Retailers Call for Action on TPA and Smarter Enforcement of Trade Rules

Retail+general+XXX+high+resArlington,VA—The Retail Industry Leaders Association (RILA) emphasized this week the need for Congress to renew Trade Promotion Authority (TPA) as quickly as possible and also highlighted the need for smarter enforcement of trade rules, as the Senate Committee on Finance held its hearing,”Trade Enforcement: Using Trade Rules to Level the Playing Field for U.S. Companies and Workers.”

‘Retrospective’

“A successful trade agenda requires renewal of Trade Promotion Authority as soon as possible. TPA enables U.S. negotiators to open markets to U.S. goods and secure robust enforcement rules in our free trade agreements. Moreover, effective enforcement of trade rules depends on the United States having smarter and more timely rules to enforce,” said Stephanie Lester, vice president, international trade at RILA. “A modernized TPA will go a long way toward ensuring the best possible outcomes in pending and new U.S. trade negotiations, ensuring America remains competitive in the globalized economy.”

In addition to the passage of TPA legislation, RILA advocates for smarter enforcement of existing rules, such as more timely duty collections. The current “retrospective” antidumping and countervailing duty (AD/CVD) assessment system regime creates a substantial lag time for duty collections of more than three years, disadvantaging U.S. companies. A “prospective” AD/ CVD assessment system in the United States would improve duty collections and enforcement, decrease supply chain uncertainty, enhance U.S. manufacturing competitiveness, and more effectively prevent unfair trade.

“It is time for the U.S. to join the rest of the world and adopt a ‘prospective’ regime for AD/CVD duty collections,” Lester continued. “The needless risk and uncertainty caused by the U.S. Government’s ‘retrospective’ regime undermines U.S. competitiveness and has allowed unfair trade to occur for years. The ‘retrospective’ system harms American businesses and jeopardizes jobs; collecting duties up front would efficiently and effectively level the playing field for U.S. companies and workers.”

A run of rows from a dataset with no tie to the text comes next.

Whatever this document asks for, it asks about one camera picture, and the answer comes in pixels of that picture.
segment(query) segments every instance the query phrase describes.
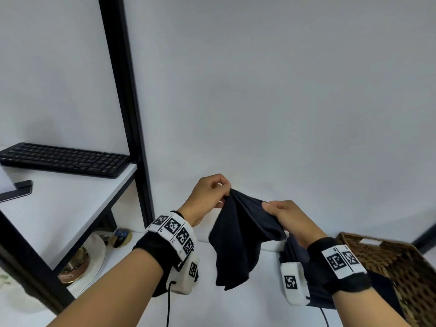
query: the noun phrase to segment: folded cloth
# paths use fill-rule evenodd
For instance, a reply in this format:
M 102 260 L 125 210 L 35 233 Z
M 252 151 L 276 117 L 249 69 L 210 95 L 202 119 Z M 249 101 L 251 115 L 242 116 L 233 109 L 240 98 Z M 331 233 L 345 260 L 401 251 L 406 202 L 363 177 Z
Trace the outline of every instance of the folded cloth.
M 328 291 L 315 281 L 316 271 L 309 268 L 309 253 L 305 248 L 300 246 L 294 236 L 290 235 L 286 240 L 283 251 L 279 253 L 280 263 L 300 262 L 304 269 L 304 277 L 307 281 L 307 286 L 310 293 L 310 307 L 321 307 L 325 309 L 335 309 L 333 298 Z M 401 309 L 398 298 L 392 281 L 373 271 L 368 271 L 368 276 L 371 279 L 373 288 L 379 295 L 404 318 L 404 313 Z
M 216 285 L 229 290 L 247 281 L 259 261 L 261 243 L 284 239 L 283 227 L 262 208 L 261 200 L 231 189 L 209 235 L 217 253 Z

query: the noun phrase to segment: person's right hand
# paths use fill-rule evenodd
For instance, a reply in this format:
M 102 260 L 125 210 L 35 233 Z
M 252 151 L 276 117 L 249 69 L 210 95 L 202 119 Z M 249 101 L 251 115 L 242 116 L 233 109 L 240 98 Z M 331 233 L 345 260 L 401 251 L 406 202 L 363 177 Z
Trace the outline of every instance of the person's right hand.
M 313 242 L 327 236 L 293 201 L 262 202 L 262 208 L 276 216 L 285 230 L 295 236 L 302 247 L 307 248 Z

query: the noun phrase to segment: keyboard
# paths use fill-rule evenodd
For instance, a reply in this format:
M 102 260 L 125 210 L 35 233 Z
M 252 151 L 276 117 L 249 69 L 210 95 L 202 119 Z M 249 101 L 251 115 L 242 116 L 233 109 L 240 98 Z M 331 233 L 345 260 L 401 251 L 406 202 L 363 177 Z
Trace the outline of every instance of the keyboard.
M 0 164 L 4 166 L 105 178 L 116 178 L 129 162 L 127 155 L 24 142 L 0 151 Z

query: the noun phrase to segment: black and white square pattern
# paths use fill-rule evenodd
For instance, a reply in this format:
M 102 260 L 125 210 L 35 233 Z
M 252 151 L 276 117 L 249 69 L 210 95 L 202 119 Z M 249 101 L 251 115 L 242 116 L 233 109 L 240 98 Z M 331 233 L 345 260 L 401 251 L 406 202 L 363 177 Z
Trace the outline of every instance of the black and white square pattern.
M 293 275 L 285 275 L 285 285 L 287 289 L 298 289 L 297 281 Z
M 185 251 L 185 254 L 190 253 L 192 248 L 193 248 L 193 242 L 191 239 L 188 239 L 188 241 L 186 241 L 185 245 L 183 246 L 183 250 Z
M 334 271 L 337 271 L 338 269 L 342 269 L 343 267 L 346 266 L 346 263 L 344 262 L 344 260 L 342 259 L 339 253 L 335 253 L 334 255 L 328 256 L 327 261 Z
M 189 275 L 195 278 L 195 274 L 197 273 L 197 264 L 191 262 L 191 267 L 189 269 Z
M 343 251 L 342 255 L 345 257 L 350 265 L 360 264 L 351 251 Z
M 164 226 L 164 229 L 169 231 L 171 234 L 176 234 L 177 230 L 180 228 L 181 224 L 179 224 L 176 220 L 171 218 Z
M 180 244 L 183 245 L 183 243 L 185 243 L 185 241 L 189 238 L 189 233 L 188 231 L 185 229 L 185 227 L 183 227 L 179 234 L 176 235 L 176 239 L 179 240 Z
M 168 219 L 168 216 L 160 216 L 159 218 L 157 218 L 155 221 L 153 221 L 153 224 L 155 225 L 162 225 L 166 220 Z

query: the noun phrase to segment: black cable
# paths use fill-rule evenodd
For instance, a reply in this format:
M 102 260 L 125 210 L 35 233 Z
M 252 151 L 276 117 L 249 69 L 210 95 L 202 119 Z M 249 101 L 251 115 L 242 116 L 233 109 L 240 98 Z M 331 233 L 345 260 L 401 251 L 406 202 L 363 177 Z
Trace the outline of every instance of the black cable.
M 168 316 L 169 316 L 169 314 L 170 314 L 170 311 L 169 311 L 170 309 L 169 309 L 169 307 L 170 307 L 170 302 L 168 302 Z M 330 326 L 328 325 L 327 317 L 326 317 L 326 315 L 325 315 L 323 309 L 320 308 L 320 310 L 321 310 L 321 312 L 323 313 L 324 320 L 326 321 L 327 327 L 330 327 Z
M 171 281 L 168 285 L 168 314 L 166 315 L 166 327 L 168 327 L 168 324 L 170 323 L 170 294 L 171 294 L 171 285 L 176 284 L 175 281 Z

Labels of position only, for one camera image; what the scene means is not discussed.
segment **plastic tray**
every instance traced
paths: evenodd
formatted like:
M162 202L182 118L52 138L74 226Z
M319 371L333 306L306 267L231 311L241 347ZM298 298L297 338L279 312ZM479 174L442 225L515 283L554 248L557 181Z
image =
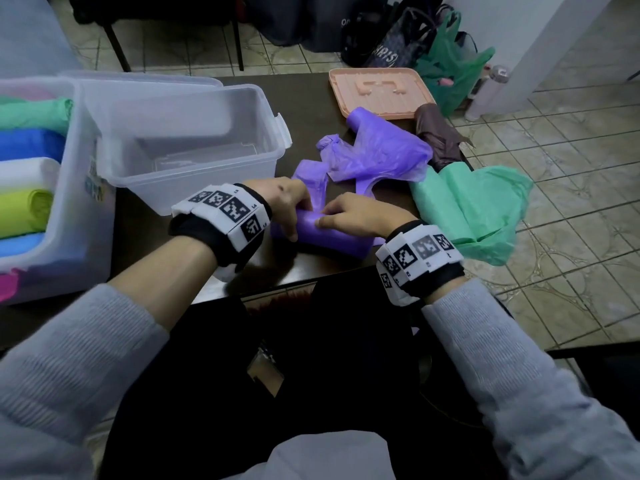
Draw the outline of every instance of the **plastic tray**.
M405 120L422 104L435 103L418 72L409 68L332 69L329 81L345 118L362 106L386 120Z

A “prospective” collection of duties has repeatedly been recommended by both the Government Accountability Office (GAO) and the Commercial Operations Advisory Committee (COAC). A prospective system is less complex and uses fewer resources, and eliminates unfair trade before it occurs. Adopting this system is an efficient way of ensuring the market is fair for U.S. companies and their workers.